The national political mood does not usually feed into local corruption stories as is evidenced in the New Jersey Senate race. Speculation is growing that for the second straight Senatorial election New Jersey Democrats may have to replace their candidate. (In 2002, Frank Lautenberg replaced Sen. Robert Torricelli on the ballot after “The Torch” was implicated in a campaign finance scandal with a Chinese businessman.) Sen. Bob Menendez, locked in a tight race against State Sen. Tom Kean, Jr., is already under investigation for allegedly collecting $300,000 from a Union City nonprofit while providing the nonprofit with millions of dollars in government contracts. Today, Menendez dropped his closest political advisor who “was secretly recorded seven years ago boasting of political power and urging a Hudson County contractor to hire someone as a favor to Menendez”. Menendez, who was tapped to fill the seat when Jon Corzine won the 2005 gubernatorial election, has fallen behind in recent polls.
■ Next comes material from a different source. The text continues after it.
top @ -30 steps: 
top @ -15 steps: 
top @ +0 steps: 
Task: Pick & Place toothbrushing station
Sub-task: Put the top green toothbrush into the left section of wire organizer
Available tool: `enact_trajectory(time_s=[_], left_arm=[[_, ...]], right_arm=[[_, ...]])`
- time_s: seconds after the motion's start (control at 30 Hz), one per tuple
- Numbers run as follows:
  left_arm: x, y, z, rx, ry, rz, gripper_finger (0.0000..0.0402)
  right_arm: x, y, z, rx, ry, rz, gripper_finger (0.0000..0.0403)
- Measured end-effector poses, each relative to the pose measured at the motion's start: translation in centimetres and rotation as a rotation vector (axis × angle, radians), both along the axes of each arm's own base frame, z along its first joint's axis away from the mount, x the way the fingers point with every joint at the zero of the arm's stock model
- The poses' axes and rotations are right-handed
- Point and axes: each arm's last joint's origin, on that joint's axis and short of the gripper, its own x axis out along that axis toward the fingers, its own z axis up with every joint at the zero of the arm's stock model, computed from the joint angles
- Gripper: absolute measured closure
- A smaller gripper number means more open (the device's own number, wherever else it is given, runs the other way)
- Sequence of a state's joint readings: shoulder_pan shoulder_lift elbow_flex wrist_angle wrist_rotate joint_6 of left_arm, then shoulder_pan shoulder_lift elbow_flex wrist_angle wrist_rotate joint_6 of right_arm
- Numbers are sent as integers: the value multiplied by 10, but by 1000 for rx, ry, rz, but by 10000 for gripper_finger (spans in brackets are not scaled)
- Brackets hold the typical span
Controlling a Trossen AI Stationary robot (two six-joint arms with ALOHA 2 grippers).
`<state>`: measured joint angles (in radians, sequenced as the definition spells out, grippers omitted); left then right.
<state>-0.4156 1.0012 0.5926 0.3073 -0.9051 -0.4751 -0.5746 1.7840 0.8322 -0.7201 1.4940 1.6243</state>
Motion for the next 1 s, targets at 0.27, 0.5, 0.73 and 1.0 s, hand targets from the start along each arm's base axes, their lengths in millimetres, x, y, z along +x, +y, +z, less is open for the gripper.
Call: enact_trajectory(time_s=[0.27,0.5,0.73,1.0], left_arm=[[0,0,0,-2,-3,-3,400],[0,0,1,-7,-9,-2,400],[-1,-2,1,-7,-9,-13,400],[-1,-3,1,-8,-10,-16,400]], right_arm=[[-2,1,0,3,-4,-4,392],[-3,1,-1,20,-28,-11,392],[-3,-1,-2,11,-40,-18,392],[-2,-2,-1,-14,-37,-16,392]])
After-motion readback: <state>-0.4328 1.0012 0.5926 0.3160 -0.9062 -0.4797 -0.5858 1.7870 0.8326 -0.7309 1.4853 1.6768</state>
Another tight Senate race is facing the effects of local corruption scandals. In Tennessee Rep. Harold Ford, Jr. (D-Tenn.) is hitting his opponent former Chattanooga mayor and real estate developer Bob Corker over a real estate deal that destroyed an environmental easement to build a Wal-Mart shopping center. Prognosticators had initially predicted that Ford would be the candidate to face ethics charges with his uncle facing bribery charges and the long political history of his family. Unfortunately for Tennessee Republicans they failed to realize that real estate developers almost always are involved in something shady. Ford, unexpectedly, has pulled ahead of Corker in the polls.

Luckily, Senate Republicans do not have to worry about the potential disaster that a continued Jeanine Pirro challenge to Sen. Hillary Clinton would have been. Pirro, who flopped as Senate candidate and is now running to replace Elliot Spitzer as NY AG, is “under investigation for allegedly attempting to hire disgraced nominee for head of Homeland Security, Bernard Kerik, to allegedly record her husband having sex aboard his boat with a woman she is allegedly recorded as calling a good friend of hers”. Now that would have been a midterm election scandal to remember. Too bad it’s an AG race.